The Washington Monument will be closed indefinitely to the public in the wake of Tuesday's 5.8-magnitude earthquake, with National Park Service engineers finding a crack near the top of the 555-foot landmark on the National Mall.
Structural engineers warned that the full effect of the earthquake — the most powerful to strike the East Coast in 67 years, according to the AP — might not be known for days, the Washington Post reports.
The quake centered on the state of Virginia but was felt in Washington, where the Pentagon and Capitol were evacuated, the AP reports, as well as in New York, and reportedly as far afield as Georgia and Toronto.
(GlobalPost reports: Earthquake shakes U.S. east coast; Pentagon evacuated)
Park service spokesman Bill Line said Tuesday night that structural engineers found the crack where the Washington Monument — both the world's tallest stone structure and the world's tallest obelisk — narrows considerably, the LA Times reports.

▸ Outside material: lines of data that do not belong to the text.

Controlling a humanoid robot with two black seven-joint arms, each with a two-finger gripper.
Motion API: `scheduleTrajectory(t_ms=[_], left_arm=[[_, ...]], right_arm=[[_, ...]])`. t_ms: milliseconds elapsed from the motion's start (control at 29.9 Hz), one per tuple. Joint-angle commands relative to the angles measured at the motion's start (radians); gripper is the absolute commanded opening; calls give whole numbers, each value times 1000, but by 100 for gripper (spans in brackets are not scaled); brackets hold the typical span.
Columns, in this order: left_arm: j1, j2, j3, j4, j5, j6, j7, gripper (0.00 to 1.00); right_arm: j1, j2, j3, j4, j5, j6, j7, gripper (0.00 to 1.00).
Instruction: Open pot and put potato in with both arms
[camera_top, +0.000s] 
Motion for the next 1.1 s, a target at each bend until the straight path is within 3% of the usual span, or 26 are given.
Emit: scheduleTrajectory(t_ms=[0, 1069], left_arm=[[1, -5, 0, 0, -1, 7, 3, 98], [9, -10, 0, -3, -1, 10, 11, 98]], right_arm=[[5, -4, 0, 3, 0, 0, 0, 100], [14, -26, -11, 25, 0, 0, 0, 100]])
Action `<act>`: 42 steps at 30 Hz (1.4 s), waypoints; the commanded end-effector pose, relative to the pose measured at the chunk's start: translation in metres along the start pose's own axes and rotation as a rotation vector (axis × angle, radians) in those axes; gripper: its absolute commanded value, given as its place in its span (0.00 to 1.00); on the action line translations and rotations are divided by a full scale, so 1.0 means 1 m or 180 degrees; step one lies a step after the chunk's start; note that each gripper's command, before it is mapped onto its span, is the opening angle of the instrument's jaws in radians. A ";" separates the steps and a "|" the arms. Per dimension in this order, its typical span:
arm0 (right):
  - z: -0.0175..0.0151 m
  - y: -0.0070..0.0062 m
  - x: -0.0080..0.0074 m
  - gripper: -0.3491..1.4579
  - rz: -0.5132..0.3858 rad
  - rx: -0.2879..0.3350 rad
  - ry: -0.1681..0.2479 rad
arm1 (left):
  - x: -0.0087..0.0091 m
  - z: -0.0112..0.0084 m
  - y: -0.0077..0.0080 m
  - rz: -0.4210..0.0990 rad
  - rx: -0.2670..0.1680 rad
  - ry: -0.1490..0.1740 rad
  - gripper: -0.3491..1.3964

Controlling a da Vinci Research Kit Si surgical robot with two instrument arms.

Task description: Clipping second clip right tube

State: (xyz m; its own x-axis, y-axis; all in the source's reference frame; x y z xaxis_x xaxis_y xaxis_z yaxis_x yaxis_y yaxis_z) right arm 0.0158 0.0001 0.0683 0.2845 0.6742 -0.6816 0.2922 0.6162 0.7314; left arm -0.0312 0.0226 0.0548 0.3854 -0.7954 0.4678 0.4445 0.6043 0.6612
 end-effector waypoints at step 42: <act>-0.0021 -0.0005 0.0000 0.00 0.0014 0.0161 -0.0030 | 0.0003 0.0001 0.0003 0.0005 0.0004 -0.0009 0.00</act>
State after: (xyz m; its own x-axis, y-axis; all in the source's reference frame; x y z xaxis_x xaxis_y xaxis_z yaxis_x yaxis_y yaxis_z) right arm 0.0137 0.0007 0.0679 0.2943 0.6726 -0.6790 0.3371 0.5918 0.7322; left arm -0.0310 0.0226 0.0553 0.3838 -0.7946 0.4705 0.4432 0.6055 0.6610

The monument will remain closed "until further notice," the NPS website reportedly said.
The newly opened Martin Luther King, Jr. Memorial, Franklin Delano Roosevelt Memorial, the World War II Memorial, Vietnam Memorial and the Korean War Memorial remain open, however.
(GlobalPost reports: Washington glimpses Martin Luther King memorial — made in China)
Tuesday's quake was made more alarming by the approaching 10th anniversary of the Sept. 11, 2001 terrorist attacks, the AP reports, with people "shaken physically and emotionally and poured from high-rises like the Empire State Building in New York, sick with mental images of planes and bombs."
"I ran down all 60 flights," accounting office worker Caitlin Trupiano said. "I wasn't waiting for the elevator."